Clopinet, croyant que sa mère était morte et voyant que rien ne pouvait le sauver, souhaita de mourir aussi, laissa tomber sa tête sur l’épaule monstrueuse du tailleur et perdit connaissance.

Alors le tailleur, le trouvant trop lourd et le jugeant endormi, le mit sur son âne, qu’il avait laissé paître dans la prairie, et qui était aussi petit, aussi laid et aussi boiteux que lui. Il lui allongea un grand coup de pied pour le faire marcher et ne s’arrêta plus qu’à trois lieues de là, dans les dunes.

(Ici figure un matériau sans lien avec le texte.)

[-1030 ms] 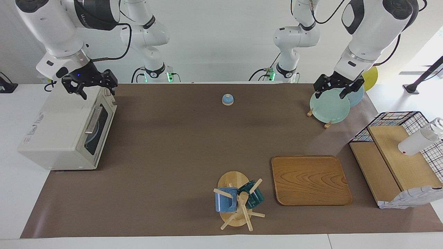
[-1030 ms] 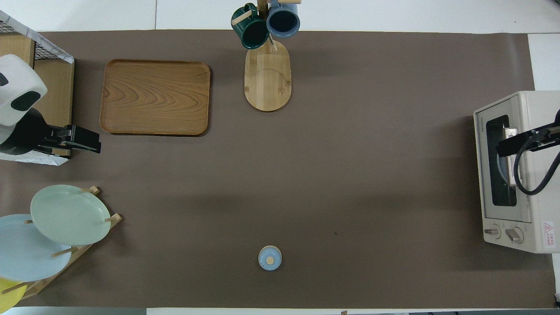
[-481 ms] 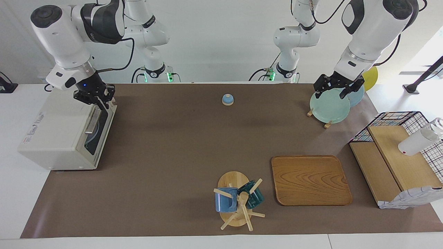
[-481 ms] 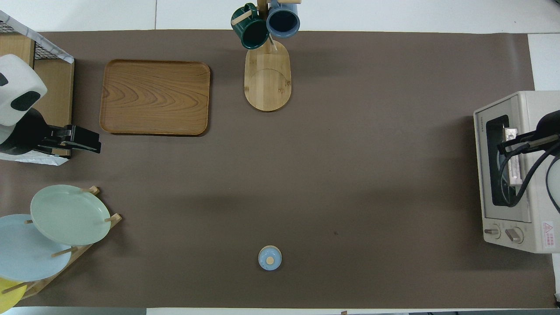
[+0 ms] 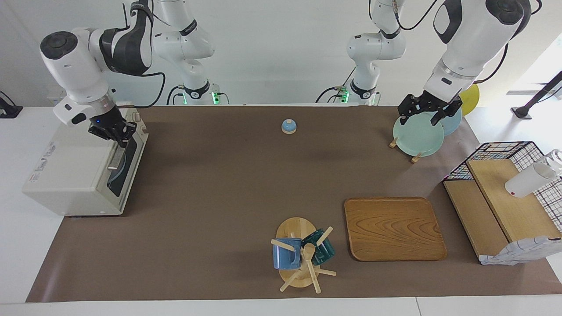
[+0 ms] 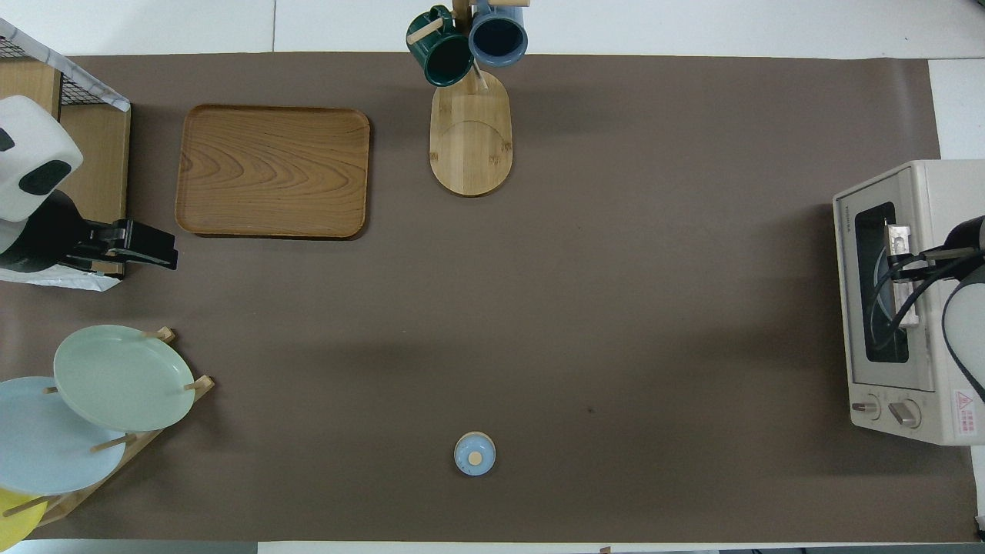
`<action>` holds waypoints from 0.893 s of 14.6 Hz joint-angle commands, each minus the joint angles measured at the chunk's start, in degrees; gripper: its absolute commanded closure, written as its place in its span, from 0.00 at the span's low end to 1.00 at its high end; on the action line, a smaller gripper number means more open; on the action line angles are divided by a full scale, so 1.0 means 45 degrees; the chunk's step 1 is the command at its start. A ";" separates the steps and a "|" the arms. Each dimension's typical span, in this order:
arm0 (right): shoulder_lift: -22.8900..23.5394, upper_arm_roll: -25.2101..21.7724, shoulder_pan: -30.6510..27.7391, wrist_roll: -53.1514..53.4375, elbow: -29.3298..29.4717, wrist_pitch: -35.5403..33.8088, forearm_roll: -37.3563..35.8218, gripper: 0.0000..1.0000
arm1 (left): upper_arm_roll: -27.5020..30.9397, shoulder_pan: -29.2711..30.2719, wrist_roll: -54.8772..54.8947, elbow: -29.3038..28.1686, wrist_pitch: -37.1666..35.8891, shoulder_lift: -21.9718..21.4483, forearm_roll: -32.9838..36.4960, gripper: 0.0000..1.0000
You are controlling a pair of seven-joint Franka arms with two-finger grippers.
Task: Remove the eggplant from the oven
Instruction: 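Pull the oven door open toward the robot with the right gripper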
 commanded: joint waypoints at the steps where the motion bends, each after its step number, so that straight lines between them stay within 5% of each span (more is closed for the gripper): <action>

Là il se coucha pour faire un somme, sans se soucier de voir si l’enfant dormait tout de bon, ou s’il était malade. Clopinet, en ouvrant les yeux, se crut seul, et regarda autour de lui sans comprendre où il était ; c’était un endroit singulier qu’il n’avait jamais vu et qui ne ressemblait à aucun autre. Il se trouvait comme enfermé dans un creux de gazon épais et rude, qui croissait en grosses touffes sur un terrain inégal, relevé de tous côtés en pointes crochues ; c’étaient les déchirures des grandes marnes grises qui s’étendent, entre Villers et Beuzeval, sur le rivage de la mer et qui la cachent aux regards quand on les suit par le milieu de leur épaisseur.